*YOUR OBJECTIVE*
From the entries below, print exactly the span beginning with the line holding "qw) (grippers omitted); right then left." and ending with the line holding "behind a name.", endpoints included, and skip any pictures.

(DATA SECTION)

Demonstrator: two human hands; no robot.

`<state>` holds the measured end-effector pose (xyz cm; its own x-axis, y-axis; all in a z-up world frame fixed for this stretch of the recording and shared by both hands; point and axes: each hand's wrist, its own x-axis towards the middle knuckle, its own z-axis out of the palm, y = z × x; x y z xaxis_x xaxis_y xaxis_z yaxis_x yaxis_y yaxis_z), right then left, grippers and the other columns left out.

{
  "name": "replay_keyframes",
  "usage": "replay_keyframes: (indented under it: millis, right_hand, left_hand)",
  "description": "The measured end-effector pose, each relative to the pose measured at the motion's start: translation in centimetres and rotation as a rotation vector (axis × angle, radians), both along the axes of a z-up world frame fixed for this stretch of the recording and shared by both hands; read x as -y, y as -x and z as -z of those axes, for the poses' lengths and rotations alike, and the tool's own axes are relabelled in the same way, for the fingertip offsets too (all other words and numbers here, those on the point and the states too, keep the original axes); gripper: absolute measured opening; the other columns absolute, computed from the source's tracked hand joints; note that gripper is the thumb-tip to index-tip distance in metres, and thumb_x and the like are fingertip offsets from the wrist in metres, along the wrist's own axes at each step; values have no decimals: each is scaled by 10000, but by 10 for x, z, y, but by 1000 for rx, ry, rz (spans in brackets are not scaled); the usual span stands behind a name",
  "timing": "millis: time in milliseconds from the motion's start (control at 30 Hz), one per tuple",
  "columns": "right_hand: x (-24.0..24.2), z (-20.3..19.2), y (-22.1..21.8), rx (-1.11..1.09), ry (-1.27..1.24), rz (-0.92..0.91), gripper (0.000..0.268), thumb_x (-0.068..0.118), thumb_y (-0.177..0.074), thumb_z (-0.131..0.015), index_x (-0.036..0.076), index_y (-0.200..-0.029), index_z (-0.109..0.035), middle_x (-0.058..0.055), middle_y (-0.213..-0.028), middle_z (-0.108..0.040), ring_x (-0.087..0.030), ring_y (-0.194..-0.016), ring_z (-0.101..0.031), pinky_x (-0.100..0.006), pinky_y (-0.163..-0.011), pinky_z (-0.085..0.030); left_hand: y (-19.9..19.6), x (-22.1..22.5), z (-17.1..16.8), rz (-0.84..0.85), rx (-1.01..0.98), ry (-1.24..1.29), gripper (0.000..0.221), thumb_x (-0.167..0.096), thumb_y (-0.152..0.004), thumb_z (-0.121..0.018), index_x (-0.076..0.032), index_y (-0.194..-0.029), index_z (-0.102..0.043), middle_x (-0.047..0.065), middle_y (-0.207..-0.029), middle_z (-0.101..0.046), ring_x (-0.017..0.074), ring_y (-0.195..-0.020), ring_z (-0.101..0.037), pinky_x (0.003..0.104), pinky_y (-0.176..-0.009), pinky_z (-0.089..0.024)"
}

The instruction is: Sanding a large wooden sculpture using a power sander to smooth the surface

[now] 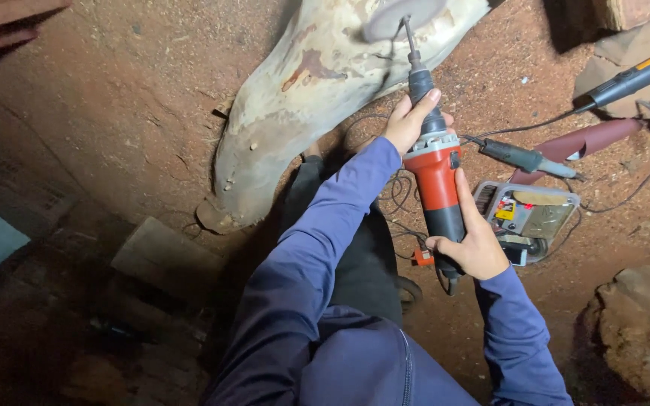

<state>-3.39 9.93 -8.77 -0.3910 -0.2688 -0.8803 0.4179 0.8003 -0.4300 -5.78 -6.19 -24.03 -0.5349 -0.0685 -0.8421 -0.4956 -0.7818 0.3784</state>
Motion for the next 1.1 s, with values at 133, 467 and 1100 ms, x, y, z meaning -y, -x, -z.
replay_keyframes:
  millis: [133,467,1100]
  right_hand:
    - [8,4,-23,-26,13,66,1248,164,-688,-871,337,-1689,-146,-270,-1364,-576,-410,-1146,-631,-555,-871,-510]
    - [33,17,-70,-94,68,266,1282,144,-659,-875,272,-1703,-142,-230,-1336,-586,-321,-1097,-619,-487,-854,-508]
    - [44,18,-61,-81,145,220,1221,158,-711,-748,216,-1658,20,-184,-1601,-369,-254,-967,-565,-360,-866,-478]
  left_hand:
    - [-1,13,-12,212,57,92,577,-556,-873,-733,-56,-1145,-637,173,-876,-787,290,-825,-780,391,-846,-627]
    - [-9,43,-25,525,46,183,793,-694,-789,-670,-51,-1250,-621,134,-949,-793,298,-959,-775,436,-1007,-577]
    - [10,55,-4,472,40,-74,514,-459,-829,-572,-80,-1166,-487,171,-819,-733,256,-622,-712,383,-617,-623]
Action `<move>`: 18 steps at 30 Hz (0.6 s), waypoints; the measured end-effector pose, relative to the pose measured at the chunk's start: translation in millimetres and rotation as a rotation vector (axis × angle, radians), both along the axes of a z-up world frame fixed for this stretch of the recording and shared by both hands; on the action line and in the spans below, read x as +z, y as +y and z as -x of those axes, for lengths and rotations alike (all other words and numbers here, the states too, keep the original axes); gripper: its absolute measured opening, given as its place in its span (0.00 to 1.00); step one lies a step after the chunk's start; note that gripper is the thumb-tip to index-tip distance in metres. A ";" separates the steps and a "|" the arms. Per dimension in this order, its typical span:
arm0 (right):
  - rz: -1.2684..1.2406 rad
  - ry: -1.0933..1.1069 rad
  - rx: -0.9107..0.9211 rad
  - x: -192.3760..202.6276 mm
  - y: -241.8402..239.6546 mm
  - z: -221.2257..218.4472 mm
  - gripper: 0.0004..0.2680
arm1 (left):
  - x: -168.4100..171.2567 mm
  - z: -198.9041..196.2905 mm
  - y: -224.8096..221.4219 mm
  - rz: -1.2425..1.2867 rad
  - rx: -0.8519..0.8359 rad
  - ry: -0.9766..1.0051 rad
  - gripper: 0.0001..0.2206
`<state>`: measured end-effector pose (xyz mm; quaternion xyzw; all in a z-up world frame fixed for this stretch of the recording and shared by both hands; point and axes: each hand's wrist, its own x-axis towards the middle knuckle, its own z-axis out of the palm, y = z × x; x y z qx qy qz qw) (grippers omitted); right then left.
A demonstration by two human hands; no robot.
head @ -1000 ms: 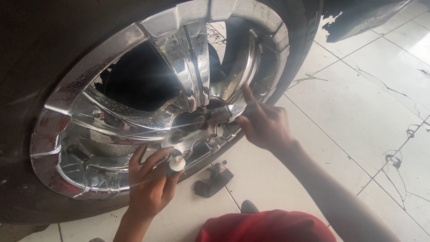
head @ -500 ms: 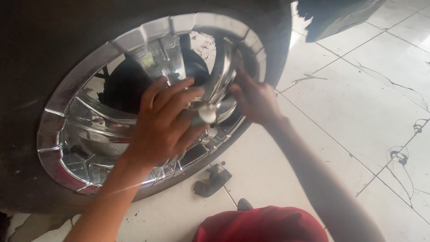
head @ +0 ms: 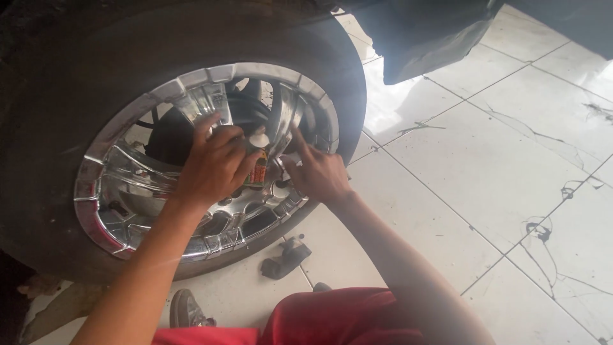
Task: Polishing a chrome car wheel using rubbing compound and a cloth.
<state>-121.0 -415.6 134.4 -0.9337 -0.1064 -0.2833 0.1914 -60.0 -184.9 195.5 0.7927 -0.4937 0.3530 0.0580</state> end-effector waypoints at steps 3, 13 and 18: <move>-0.040 0.077 -0.088 32.5 23.6 -4.5 0.31 | 4.7 -0.6 16.1 0.121 -0.131 -0.014 0.18; 0.174 0.396 -0.286 63.2 129.5 39.4 0.30 | 8.6 -1.9 92.0 0.170 -0.222 -0.023 0.12; 0.130 0.343 -0.352 67.9 130.3 14.0 0.30 | -12.0 -33.8 96.2 0.115 -0.153 -0.198 0.07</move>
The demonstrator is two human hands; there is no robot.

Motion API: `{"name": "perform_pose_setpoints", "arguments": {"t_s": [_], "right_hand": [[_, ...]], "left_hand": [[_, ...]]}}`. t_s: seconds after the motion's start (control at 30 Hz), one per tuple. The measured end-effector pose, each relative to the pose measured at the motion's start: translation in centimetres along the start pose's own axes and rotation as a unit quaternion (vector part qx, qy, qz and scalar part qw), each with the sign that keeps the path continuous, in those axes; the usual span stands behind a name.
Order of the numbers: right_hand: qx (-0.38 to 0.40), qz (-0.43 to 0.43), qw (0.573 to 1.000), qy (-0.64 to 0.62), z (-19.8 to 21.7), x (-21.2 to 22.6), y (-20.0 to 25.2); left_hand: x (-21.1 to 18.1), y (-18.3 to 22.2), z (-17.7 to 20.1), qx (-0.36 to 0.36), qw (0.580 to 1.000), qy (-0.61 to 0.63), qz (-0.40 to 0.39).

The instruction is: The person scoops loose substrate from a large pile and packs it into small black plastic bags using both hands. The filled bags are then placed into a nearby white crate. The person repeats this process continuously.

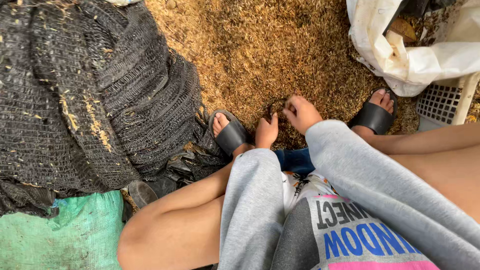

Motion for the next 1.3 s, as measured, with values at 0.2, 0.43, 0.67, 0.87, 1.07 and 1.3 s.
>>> {"name": "perform_pose_setpoints", "arguments": {"t_s": [0.2, 0.43, 0.67, 0.87, 1.07, 1.3], "right_hand": [[0.04, -0.081, 0.996, -0.003, 0.5, -1.5, -1.1], [0.087, 0.023, 0.994, 0.06, -3.9, 0.3, -0.2], [-0.085, -0.082, 0.978, -0.172, 2.8, -4.1, -3.1], [0.073, -0.102, 0.988, 0.094, 1.4, -3.6, -2.1], [0.157, -0.116, 0.924, 0.328, -4.4, -5.2, 2.3], [0.289, -0.165, 0.872, 0.358, -3.4, -7.4, 0.5]], "left_hand": [[1.8, -1.2, -3.7, 0.144, 0.988, 0.049, -0.006], [0.3, 0.4, -2.2, 0.12, 0.989, 0.006, -0.088], [-3.1, 1.9, 4.0, 0.093, 0.984, -0.137, -0.06], [-12.5, 7.7, 9.8, -0.149, 0.944, -0.016, -0.295], [-14.7, 9.6, 7.0, -0.039, 0.942, -0.083, -0.323], [-14.3, 10.1, 8.1, -0.064, 0.943, -0.11, -0.309]]}}
Point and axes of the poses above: each hand's wrist, its own y-axis away from the middle knuckle, its own z-axis out of the back of the hand, x = y × z, the point moved 8 cm from there along -y, towards the middle knuckle, and after that the axes turned 2 degrees about x, right-handed, at the moved point
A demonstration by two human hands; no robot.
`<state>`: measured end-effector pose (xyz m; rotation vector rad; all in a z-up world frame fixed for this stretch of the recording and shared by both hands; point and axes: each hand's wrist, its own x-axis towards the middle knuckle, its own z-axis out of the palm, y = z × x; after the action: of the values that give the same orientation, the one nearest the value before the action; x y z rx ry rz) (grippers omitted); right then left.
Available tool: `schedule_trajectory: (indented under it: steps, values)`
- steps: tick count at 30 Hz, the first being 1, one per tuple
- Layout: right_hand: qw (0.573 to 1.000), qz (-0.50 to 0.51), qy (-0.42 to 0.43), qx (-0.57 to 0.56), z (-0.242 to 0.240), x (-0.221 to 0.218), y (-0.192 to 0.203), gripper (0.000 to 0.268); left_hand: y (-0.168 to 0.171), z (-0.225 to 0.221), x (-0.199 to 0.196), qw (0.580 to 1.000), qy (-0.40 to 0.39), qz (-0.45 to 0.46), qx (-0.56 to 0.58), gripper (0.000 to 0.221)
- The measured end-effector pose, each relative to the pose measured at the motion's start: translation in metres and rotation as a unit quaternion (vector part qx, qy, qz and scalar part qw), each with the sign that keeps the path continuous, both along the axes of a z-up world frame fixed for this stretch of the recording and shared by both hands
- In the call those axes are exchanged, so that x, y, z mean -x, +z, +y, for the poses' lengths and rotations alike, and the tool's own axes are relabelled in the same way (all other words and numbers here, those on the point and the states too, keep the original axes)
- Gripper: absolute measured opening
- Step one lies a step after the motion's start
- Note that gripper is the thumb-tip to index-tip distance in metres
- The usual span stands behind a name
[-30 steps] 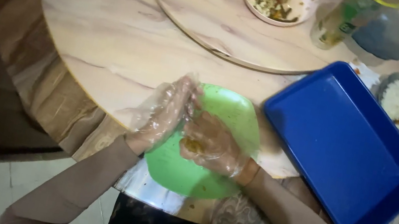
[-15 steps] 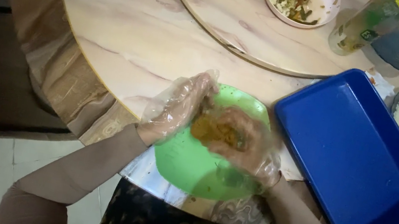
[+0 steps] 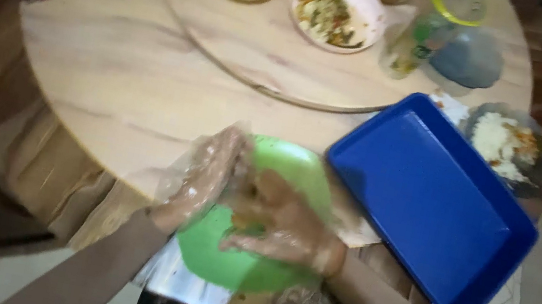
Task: Kneading and shaping a small ball of dough on a plate while wearing plastic gloves.
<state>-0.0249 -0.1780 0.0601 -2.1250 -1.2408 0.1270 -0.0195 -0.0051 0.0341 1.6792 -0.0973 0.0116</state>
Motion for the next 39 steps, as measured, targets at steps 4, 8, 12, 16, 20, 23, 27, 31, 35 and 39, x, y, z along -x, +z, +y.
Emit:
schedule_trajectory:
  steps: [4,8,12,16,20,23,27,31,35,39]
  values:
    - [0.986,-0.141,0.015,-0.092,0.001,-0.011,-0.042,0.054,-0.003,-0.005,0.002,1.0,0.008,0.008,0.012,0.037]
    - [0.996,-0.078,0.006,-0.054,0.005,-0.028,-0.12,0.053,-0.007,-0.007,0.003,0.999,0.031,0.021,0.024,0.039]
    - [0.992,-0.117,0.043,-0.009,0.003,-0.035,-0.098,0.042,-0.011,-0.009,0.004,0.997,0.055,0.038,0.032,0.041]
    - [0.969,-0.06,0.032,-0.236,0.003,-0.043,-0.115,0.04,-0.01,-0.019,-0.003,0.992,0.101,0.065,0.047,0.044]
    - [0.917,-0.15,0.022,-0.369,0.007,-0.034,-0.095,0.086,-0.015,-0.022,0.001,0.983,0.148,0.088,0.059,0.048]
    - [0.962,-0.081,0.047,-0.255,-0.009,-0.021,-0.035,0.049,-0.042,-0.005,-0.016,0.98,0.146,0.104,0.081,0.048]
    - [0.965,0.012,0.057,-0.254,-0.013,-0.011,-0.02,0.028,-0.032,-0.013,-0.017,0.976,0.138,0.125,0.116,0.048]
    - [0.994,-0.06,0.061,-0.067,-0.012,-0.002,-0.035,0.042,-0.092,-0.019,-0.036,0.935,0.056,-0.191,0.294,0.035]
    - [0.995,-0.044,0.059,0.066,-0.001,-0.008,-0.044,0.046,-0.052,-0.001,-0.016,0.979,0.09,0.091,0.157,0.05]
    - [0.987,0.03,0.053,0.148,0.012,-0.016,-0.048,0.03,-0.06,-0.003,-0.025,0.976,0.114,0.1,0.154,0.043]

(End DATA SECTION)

*OUTPUT FOR THIS EXERCISE*
`<state>`: measured end-effector pose (xyz mm; quaternion xyzw; all in a z-up world frame fixed for this stretch of the recording and shared by both hands; point and axes: each hand's wrist, its own x-axis towards the middle knuckle, its own z-axis out of the palm, y = z × x; x y z qx qy qz qw) (grippers omitted); right then left.
A demonstration by two human hands; no robot.
head @ -1000 ms: 
head @ -500 ms: 
head @ +0 ms: 
Task: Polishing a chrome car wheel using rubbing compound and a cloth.
<state>-121.0 -415.6 134.4 -0.9337 -0.1064 -0.2833 0.1914 -60.0 -184.9 195.5 0.7927 -0.4937 0.3530 0.0580</state> end-effector waypoints at steps 3, 13 and 18: <move>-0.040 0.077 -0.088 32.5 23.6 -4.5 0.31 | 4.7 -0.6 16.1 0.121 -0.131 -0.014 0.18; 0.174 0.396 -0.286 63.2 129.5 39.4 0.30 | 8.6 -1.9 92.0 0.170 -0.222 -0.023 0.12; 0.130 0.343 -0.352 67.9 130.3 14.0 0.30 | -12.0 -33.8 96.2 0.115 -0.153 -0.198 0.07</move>
The demonstrator is two human hands; there is no robot.

Motion API: `{"name": "perform_pose_setpoints", "arguments": {"t_s": [_], "right_hand": [[_, ...]], "left_hand": [[_, ...]]}}`. t_s: seconds after the motion's start (control at 30 Hz), one per tuple. The measured end-effector pose, each relative to the pose measured at the motion's start: translation in centimetres along the start pose's own axes and rotation as a unit quaternion (vector part qx, qy, qz and scalar part qw), each with the sign that keeps the path continuous, in those axes; the usual span stands behind a name.

This exercise is done.